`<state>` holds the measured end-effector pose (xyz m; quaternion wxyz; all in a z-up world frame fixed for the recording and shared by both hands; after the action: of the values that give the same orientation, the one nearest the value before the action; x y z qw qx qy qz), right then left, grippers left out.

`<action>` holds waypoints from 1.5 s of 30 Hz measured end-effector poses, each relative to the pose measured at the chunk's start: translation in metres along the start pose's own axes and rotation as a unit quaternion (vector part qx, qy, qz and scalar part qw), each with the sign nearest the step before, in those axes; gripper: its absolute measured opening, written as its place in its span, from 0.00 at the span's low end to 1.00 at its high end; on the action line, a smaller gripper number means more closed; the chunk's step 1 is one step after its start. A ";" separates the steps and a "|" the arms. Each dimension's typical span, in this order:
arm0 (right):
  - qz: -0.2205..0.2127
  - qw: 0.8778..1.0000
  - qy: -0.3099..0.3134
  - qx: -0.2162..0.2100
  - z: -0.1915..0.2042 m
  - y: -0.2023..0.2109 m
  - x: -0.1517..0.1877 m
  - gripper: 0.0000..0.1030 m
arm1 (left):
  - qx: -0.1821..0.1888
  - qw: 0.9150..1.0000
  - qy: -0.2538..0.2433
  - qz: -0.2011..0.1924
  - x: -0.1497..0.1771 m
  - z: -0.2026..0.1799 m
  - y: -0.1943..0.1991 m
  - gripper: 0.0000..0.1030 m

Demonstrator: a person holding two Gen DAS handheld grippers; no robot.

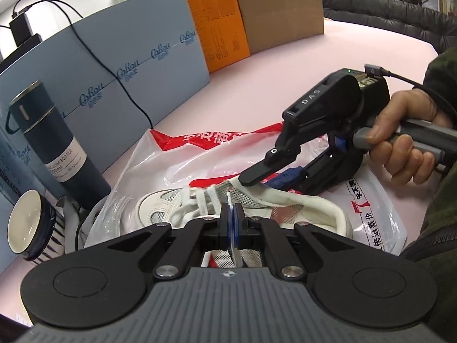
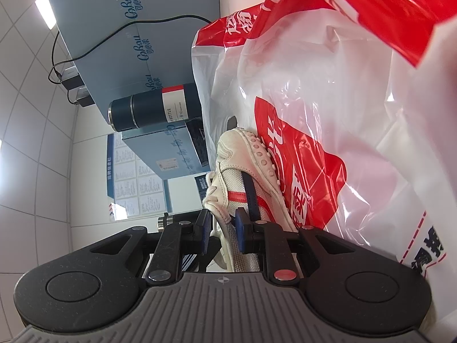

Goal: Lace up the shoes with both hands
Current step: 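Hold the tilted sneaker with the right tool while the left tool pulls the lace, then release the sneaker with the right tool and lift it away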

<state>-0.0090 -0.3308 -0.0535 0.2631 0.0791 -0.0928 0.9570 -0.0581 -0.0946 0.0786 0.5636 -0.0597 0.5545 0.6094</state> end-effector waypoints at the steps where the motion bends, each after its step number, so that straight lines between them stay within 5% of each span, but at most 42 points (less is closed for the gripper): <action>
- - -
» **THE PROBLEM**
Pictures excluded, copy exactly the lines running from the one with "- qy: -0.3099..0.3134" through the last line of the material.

» **RESPONSE BELOW**
  - qy: -0.3099..0.3134
  - qx: -0.2162..0.2100
  - z: -0.1915..0.2042 m
  - y: -0.2023..0.2109 m
  - x: -0.1517..0.1877 m
  - gripper: 0.0000..0.1030 m
arm1 (left):
  - qx: -0.1821..0.1888
  - qw: 0.9150..1.0000
  - qy: -0.2538..0.2433
  - qz: -0.2011..0.1924
  - x: -0.1497..0.1771 m
  - z: -0.2026..0.1799 m
  - y: -0.1943..0.1991 m
  - gripper: 0.0000..0.1030 m

Demonstrator: a person holding two Gen DAS handheld grippers; no robot.


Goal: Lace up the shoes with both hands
Current step: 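Hold the tilted sneaker with the right tool while the left tool pulls the lace, then release the sneaker with the right tool and lift it away
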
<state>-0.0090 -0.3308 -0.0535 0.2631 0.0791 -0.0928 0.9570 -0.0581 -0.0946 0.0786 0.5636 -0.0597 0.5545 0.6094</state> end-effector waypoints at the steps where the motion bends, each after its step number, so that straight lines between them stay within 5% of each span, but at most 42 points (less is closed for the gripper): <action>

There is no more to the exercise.